COASTAL MEXICO'S FAMOUS FISH SOUP — by Tom Gatch
Virtually every nation on the planet bordering the sea seems to have its own version of a soup, stew or chowder that is based upon its local seafood.
In southern France, it is the famous bouillabaisse, New England is renowned for its creamy clam chowder and San Francisco’s Italian community introduced us to the west coast classic, cioppino.
The Baja California peninsula is almost completely surrounded by ocean waters, and for centuries, its coastal residents have also relied upon the sea for nourishment. Depending upon the prevailing tides, some of the most accessible and delectable bounty is available to be harvested within only a few hundred yards of the surf zone.
Numerous species of fish, clams, mussels, octopus, crabs, mollusks, abalone and other Gastropods have all played an important role in sustaining life along the primitive volcanic coastline of this rugged peninsula. And, as might be expected, over time many tasty recipes have been developed that artfully highlight the gourmet qualities of these wonderful foods, in addition to offering the obvious high protein nutritional benefits that they provide.
One of the most basic of these is Sopa Siete Mares, or Seven Seas Soup, and there are probably as many variations in its make up as there are poblados in both Baja Norte and Baja Sur combined. While this is only one of those recipes, it is absolutely delicious! Please feel free to adjust ingredients and seasonings to suit your personal taste …everyone else does!
4 unpeeled garlic cloves
8 medium-large dried guajillo chiles, seeded and stemmed
½ Tbsp. dried whole Mexican oregano
¼ teaspoon freshly ground black pepper
Large pinch of freshly ground cumin seeds
2 tablespoons Extra Virgin olive oil
½ cup water
Over medium heat, roast the garlic using a heavy skillet, constantly turning until it is soft and lightly browned. Let the cloves cool, and then peel. Toast the chiles 1 or 2 at a time using the same skillet, flattening them for a few seconds on each side with a spatula. Cover the toasted chiles with boiling water and steep for about 30 minutes, stirring occasionally. Drain the chiles thoroughly and add them together in a food processor along with the crushed cumin seeds, black pepper, roasted garlic and ½ cup of water. Blend the mixture into a smooth puree, adding more water if necessary. Strain through a medium mesh colander. Heat the olive oil in a large soup pot and add the puree once it has begun to sizzle.

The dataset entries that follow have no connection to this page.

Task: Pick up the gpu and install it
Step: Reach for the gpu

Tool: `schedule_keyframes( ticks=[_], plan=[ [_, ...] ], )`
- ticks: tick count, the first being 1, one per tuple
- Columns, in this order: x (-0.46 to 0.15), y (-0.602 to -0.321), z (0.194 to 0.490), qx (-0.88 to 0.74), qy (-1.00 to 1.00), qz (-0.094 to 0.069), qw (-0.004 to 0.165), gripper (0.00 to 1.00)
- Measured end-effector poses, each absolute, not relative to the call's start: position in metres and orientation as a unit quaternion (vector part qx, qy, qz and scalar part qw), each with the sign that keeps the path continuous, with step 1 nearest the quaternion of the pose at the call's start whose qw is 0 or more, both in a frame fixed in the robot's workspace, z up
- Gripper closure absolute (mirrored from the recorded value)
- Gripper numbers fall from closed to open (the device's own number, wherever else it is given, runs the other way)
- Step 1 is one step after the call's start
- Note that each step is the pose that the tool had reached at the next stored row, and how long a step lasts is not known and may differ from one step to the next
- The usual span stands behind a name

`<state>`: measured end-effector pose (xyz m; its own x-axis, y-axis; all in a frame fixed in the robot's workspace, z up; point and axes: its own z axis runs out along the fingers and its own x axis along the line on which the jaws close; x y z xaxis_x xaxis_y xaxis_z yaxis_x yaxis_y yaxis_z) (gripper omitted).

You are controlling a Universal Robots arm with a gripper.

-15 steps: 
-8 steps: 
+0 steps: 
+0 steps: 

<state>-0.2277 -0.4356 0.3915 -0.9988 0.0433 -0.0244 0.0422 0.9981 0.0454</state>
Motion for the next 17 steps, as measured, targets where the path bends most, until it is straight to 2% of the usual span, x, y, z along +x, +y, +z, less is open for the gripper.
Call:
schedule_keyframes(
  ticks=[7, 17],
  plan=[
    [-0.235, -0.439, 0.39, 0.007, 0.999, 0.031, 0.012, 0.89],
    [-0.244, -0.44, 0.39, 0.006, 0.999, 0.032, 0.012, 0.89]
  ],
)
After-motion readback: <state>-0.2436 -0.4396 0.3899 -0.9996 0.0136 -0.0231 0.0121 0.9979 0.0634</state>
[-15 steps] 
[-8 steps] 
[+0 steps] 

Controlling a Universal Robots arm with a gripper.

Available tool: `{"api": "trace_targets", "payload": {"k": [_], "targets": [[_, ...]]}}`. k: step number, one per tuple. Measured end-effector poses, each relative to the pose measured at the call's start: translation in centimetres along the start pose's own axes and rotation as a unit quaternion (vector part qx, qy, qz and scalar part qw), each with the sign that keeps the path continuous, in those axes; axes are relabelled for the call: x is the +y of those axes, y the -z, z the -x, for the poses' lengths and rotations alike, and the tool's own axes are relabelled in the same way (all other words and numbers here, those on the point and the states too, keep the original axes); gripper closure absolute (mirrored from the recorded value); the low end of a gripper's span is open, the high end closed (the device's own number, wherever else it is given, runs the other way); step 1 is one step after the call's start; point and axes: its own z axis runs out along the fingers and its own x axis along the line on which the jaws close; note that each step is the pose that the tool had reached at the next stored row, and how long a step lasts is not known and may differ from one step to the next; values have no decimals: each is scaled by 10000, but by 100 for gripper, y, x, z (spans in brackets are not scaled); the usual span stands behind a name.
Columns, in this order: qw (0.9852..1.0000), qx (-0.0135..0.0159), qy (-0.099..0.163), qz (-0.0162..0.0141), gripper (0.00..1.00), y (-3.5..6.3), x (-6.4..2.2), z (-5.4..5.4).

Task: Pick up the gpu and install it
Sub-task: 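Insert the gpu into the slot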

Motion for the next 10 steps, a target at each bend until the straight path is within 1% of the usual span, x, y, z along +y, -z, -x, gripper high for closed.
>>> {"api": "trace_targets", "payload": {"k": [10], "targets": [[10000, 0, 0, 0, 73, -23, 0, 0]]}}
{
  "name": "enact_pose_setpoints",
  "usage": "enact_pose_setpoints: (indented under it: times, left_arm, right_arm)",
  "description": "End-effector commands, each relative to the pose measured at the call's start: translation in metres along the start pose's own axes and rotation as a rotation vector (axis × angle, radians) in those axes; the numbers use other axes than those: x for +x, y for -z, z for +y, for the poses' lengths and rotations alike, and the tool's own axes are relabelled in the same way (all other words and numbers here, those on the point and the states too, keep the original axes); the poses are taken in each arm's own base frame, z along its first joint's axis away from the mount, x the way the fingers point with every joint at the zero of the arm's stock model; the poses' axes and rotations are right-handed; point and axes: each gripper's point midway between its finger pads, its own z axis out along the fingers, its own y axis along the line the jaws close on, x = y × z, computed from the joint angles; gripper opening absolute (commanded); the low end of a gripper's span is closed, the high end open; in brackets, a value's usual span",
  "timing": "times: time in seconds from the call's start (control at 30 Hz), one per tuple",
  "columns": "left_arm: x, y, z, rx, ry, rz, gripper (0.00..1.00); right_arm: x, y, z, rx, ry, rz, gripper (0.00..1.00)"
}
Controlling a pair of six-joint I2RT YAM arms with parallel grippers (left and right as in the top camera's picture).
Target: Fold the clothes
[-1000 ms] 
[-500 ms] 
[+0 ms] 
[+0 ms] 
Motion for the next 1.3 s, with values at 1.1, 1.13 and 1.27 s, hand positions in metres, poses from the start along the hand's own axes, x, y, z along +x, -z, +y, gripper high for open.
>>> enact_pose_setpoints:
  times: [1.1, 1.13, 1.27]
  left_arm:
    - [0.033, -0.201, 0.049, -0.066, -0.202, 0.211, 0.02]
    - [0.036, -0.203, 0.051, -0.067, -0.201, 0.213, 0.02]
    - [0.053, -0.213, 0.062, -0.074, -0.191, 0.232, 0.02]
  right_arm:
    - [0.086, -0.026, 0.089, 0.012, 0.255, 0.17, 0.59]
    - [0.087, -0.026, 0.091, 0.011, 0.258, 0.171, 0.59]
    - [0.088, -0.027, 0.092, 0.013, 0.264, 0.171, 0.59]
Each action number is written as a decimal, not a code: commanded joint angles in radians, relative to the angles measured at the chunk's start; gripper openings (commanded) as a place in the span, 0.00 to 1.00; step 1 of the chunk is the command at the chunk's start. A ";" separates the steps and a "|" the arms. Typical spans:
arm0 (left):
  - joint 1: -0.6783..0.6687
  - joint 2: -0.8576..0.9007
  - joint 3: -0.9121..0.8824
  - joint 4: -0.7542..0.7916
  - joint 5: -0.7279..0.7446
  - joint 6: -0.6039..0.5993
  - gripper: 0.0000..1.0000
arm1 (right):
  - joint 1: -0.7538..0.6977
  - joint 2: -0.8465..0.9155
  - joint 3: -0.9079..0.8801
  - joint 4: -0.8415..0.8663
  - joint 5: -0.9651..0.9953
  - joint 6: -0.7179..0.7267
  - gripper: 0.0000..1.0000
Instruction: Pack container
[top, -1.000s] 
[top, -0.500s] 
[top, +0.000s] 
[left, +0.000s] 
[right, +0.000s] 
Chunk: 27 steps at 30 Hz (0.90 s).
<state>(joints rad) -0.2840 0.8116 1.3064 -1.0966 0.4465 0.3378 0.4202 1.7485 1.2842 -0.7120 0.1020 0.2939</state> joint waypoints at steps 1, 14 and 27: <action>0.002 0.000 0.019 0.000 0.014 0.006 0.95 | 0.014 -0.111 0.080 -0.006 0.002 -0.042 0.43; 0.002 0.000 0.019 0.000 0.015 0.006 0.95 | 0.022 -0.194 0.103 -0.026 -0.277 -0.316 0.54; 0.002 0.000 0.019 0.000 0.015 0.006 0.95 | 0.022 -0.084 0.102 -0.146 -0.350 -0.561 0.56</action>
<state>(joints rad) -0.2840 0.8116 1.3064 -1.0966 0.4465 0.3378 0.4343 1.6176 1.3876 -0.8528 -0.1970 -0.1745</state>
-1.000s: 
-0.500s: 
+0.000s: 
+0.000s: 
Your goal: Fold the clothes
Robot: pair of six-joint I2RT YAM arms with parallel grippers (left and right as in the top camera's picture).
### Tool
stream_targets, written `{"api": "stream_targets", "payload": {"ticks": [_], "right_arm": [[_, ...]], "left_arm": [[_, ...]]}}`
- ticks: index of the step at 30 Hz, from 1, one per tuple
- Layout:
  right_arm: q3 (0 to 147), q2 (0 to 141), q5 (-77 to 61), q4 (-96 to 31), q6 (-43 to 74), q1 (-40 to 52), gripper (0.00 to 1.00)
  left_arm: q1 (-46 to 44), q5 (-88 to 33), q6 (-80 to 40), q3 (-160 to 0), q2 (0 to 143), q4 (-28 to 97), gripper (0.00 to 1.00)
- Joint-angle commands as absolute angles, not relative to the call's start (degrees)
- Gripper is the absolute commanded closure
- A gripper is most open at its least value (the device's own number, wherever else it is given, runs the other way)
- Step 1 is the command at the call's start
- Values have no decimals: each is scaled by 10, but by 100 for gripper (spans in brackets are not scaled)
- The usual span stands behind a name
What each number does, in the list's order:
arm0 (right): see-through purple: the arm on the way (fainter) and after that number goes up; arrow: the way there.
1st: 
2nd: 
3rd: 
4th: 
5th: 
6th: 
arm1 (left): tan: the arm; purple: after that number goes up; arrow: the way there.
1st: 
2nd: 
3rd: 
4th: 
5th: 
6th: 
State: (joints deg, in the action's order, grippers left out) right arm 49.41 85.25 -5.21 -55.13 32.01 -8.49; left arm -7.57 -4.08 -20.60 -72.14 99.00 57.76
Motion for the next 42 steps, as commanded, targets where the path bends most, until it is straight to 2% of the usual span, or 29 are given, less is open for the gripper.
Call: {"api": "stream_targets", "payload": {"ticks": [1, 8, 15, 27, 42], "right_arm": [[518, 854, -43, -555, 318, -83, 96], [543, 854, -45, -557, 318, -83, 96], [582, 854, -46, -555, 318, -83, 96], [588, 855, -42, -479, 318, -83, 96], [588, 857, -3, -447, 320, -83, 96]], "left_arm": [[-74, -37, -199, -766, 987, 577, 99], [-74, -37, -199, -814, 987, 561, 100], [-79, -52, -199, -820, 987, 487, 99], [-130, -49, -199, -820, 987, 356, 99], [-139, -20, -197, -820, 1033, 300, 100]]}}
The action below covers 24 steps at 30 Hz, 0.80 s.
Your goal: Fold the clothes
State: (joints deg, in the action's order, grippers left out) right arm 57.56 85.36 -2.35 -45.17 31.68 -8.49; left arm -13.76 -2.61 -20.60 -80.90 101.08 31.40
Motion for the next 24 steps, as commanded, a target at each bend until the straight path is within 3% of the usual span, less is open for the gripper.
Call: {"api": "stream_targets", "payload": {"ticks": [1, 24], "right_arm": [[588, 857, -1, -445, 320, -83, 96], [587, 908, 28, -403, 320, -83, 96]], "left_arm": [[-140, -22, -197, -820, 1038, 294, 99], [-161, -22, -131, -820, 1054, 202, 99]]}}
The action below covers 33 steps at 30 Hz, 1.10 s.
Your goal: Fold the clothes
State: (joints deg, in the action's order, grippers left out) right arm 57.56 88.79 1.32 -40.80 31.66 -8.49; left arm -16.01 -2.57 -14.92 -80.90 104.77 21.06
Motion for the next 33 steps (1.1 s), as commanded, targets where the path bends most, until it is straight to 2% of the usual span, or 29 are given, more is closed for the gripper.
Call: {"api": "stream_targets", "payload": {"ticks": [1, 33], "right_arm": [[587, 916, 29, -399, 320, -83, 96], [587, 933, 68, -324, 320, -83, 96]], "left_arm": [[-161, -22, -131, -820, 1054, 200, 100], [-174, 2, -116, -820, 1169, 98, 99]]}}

Set aside.
4 quarts fish or shellfish broth
1 large bunch of fresh cilantro
2 teaspoons salt
1 Tbsp. brown or raw sugar
14 large (18 medium) shrimp, heads on
5 small potatoes, boiled and diced
2 cups diced chayote squash (zucchini can also be substituted)
4 medium onions, finely minced
1 kilo of fresh, well-scrubbed clams, mussels or a combination of both
1 kilo of boneless, skinless white fish fillet such as rock cod, sea bass or halibut
Combine ingredients and bring to a boil, then reduce heat and simmer for 15 minutes before adding the strained base mixture. Continue to cook over medium heat for 45 minutes while stirring occasionally. Peel and devein the shrimp, leaving the tails on. Add the potatoes to the hot broth. Simmer uncovered until the potatoes are nearly tender, about 5 minutes. Add the zucchini and cook for 3 minutes. Add the mussels or clams and simmer until the shellfish open, then add the fish cubes before stirring in the shrimp. Cover, remove from heat and let stand for at least 5 minutes before serving.
Garnish with chopped white onions, minced cilantro and lime wedges. Enjoy with fresh, warm tortillas.